What is needed is every line of the data that includes the word "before". Please copy each one.

[Data records]

════════════════════

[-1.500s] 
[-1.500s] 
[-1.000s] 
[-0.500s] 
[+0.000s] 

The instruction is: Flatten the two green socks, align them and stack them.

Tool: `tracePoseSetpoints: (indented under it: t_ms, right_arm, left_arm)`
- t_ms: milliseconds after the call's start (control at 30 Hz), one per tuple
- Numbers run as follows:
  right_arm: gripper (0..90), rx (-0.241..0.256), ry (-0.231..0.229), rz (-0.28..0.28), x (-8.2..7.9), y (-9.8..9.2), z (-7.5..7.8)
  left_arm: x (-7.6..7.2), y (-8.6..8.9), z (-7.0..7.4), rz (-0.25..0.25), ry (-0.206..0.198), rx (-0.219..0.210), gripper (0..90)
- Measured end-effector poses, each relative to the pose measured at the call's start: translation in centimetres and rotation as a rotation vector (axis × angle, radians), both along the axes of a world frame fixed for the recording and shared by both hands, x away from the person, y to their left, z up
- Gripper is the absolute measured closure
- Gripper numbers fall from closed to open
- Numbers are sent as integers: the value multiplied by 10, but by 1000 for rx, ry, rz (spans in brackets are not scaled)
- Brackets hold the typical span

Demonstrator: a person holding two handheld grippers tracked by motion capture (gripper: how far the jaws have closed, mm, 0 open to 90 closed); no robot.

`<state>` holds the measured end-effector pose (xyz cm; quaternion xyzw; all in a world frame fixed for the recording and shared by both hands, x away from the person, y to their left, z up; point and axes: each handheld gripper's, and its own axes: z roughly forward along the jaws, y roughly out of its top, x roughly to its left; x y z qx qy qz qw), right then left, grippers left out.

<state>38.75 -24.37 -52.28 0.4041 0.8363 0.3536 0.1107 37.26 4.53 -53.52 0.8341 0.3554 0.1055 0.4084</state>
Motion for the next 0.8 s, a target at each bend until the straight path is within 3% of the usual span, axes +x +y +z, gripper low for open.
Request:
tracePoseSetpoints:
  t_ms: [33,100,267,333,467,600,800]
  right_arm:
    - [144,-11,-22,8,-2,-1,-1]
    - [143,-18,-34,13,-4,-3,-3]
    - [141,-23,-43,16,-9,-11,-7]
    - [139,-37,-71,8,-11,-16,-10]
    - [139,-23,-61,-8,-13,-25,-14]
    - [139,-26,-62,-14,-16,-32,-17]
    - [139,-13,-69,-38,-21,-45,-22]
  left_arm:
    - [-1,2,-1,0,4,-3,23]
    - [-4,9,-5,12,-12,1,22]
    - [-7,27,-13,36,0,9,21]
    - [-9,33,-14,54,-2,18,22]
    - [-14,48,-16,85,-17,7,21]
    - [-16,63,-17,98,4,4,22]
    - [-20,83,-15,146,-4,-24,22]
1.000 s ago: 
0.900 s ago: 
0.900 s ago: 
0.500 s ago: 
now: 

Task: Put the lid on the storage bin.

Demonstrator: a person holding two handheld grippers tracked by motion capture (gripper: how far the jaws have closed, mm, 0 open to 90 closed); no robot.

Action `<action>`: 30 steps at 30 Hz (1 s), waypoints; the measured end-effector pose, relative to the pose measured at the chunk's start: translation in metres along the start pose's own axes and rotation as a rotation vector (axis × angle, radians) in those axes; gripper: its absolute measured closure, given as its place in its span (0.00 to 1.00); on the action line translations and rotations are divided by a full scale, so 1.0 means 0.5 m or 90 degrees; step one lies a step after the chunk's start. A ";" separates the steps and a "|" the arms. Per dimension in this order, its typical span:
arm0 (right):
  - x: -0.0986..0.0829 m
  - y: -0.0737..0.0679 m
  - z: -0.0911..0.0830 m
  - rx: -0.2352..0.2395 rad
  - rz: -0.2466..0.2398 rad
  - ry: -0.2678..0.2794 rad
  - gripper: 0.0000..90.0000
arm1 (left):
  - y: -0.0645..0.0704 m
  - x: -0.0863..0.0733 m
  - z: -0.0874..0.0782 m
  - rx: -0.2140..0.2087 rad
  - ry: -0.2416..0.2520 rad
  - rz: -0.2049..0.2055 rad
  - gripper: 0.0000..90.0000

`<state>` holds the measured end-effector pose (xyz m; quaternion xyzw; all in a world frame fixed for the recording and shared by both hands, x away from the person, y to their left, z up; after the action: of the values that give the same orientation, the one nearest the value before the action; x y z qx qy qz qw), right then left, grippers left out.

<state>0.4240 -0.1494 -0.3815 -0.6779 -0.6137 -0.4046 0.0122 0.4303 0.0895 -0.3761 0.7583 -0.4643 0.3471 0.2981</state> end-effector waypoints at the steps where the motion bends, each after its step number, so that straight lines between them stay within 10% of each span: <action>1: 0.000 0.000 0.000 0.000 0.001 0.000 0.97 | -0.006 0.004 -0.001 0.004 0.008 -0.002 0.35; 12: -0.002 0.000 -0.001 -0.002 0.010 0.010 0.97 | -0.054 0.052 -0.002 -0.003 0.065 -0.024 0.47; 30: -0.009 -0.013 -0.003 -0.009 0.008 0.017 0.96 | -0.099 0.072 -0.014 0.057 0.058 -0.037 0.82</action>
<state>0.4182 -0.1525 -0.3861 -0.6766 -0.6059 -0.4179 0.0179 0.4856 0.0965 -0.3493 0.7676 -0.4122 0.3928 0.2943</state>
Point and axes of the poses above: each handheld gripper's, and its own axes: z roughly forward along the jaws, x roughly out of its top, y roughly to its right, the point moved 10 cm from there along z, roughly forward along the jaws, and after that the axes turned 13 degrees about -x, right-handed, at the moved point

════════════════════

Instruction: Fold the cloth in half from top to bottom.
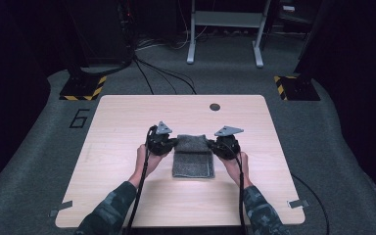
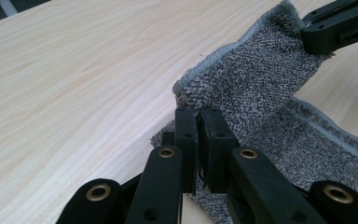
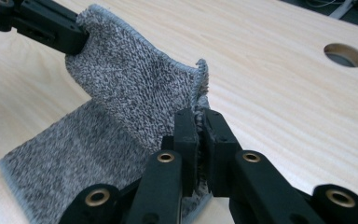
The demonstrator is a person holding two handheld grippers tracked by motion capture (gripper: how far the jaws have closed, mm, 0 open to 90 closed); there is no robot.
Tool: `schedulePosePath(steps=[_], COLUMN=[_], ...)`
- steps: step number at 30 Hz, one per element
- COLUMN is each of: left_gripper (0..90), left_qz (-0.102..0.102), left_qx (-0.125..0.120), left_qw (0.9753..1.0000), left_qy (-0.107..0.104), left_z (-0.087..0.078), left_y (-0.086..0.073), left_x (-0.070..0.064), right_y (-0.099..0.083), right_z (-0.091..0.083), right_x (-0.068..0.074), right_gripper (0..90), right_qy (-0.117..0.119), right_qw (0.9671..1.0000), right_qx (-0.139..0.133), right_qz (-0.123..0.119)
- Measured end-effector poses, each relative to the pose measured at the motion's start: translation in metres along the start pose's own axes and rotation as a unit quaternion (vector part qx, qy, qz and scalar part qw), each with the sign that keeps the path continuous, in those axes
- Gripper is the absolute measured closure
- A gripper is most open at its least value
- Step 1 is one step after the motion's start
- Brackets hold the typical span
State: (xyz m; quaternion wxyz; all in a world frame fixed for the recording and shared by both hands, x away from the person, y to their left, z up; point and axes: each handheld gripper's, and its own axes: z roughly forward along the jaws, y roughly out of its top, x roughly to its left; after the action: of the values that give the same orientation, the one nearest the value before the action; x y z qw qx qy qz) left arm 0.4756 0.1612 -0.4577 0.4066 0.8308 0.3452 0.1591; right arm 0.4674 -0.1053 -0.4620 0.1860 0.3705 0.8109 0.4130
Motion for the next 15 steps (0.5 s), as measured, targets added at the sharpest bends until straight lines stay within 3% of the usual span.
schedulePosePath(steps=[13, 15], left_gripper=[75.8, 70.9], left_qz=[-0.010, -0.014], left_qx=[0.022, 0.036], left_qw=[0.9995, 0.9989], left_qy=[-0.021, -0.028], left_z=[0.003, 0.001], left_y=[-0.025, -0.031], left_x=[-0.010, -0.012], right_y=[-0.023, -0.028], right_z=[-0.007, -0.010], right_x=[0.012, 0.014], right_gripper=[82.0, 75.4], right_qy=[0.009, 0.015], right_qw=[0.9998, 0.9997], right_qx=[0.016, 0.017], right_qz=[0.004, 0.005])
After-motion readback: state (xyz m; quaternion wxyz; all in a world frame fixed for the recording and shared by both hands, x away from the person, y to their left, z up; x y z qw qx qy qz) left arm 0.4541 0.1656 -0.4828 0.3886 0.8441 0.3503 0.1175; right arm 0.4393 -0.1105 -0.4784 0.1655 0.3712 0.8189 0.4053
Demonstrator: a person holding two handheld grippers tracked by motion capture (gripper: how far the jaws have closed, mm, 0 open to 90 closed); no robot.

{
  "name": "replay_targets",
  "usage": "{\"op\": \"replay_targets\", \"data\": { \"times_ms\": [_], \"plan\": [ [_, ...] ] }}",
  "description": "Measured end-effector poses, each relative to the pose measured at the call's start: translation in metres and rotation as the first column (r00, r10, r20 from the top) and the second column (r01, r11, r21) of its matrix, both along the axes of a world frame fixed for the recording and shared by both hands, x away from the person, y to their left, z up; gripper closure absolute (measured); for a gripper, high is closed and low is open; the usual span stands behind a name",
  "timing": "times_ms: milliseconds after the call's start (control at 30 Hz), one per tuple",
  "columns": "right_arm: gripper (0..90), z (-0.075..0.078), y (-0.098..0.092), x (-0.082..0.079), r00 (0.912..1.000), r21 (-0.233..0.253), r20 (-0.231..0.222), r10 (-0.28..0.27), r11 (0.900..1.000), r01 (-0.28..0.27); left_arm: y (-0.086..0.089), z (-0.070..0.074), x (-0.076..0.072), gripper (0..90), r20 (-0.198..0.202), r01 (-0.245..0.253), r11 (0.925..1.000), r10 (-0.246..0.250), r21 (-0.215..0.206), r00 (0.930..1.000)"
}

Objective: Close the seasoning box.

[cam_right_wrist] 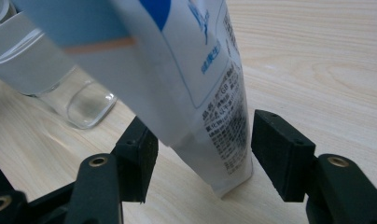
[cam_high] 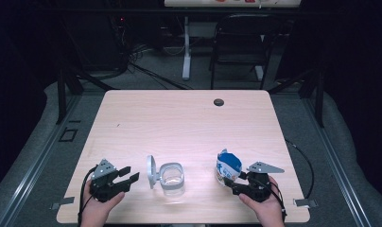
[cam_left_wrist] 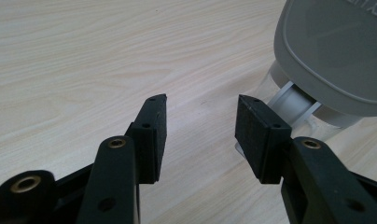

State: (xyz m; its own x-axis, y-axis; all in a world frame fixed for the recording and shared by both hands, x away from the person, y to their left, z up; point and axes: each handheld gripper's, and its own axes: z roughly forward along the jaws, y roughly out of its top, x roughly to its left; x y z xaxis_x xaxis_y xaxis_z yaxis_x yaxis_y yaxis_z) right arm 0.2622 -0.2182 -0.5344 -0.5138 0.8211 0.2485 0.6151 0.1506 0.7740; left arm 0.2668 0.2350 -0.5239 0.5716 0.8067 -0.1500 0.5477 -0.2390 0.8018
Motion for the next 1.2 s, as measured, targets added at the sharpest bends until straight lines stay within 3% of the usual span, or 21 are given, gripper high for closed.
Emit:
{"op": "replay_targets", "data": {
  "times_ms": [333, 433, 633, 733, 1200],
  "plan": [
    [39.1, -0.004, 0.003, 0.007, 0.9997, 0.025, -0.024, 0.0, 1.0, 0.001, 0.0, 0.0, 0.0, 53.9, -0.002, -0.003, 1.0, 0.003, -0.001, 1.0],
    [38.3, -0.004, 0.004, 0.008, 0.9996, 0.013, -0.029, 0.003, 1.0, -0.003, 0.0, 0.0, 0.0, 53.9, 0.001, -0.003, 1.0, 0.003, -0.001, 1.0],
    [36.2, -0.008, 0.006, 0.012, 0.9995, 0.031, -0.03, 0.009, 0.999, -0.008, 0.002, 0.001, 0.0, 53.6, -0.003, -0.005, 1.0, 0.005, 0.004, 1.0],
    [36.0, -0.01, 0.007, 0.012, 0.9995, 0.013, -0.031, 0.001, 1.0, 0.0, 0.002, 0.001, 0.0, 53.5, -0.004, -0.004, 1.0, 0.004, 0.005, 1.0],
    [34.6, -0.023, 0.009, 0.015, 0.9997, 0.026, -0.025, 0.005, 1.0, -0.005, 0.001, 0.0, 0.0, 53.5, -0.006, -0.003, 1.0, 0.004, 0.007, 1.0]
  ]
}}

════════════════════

* Expected output *
`<state>` holds the measured end-effector pose (xyz m; quaternion xyzw; all in a world frame fixed for the recording and shared by both hands, x away from the person, y to their left, z up; after the action: of the values that give the same orientation, the one nearest the value before the action; x y z qx qy qz qw), right then left, grippers left out.
State: (xyz m; quaternion wxyz; all in a world frame fixed for the recording and shared by both hands, x away from the person, y to their left, z up; point and axes: each handheld gripper's, and its own axes: z roughly forward along the jaws, y roughly out of its top, x roughly to its left; after the action: of the values that give the same orientation, the one nearest the value before the action; x y z qw qx qy qz) left arm 0.4756 0.1612 -0.4577 0.4066 0.8308 0.3452 0.1591; right arm 0.4674 -0.1053 -0.4620 0.1860 0.3705 0.8109 0.4130

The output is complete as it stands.